- TASK ITEM -
Your task is to copy the lines of the data below from the line holding "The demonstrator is" through the line holding "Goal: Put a", inclusive, exactly and with nothing added.

=== Section Start ===

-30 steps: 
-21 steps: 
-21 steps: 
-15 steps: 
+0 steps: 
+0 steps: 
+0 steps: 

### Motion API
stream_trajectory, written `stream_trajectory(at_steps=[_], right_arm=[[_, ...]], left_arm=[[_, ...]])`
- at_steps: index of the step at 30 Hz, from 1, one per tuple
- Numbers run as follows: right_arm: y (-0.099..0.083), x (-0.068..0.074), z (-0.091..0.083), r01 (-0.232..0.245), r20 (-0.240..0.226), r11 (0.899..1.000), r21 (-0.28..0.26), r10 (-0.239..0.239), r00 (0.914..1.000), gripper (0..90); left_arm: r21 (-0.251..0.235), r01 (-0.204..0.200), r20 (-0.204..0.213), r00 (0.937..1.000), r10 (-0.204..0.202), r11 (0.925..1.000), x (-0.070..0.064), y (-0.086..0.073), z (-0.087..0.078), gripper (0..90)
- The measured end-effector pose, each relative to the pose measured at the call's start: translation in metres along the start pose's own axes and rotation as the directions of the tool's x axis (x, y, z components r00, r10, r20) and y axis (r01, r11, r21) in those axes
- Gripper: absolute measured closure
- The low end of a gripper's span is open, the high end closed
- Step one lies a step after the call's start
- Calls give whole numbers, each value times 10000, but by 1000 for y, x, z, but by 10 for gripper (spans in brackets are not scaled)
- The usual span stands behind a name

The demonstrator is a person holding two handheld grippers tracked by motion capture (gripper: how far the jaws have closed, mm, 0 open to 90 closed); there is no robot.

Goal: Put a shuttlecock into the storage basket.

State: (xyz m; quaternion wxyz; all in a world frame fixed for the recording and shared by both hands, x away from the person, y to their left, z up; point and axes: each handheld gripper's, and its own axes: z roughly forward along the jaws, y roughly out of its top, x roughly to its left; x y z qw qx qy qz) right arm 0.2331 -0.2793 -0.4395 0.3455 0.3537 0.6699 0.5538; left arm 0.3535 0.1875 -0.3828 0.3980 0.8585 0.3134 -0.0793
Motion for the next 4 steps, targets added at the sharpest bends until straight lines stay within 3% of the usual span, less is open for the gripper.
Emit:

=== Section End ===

- ANSWER TO THE EXERCISE -
The demonstrator is a person holding two handheld grippers tracked by motion capture (gripper: how far the jaws have closed, mm, 0 open to 90 closed); there is no robot.

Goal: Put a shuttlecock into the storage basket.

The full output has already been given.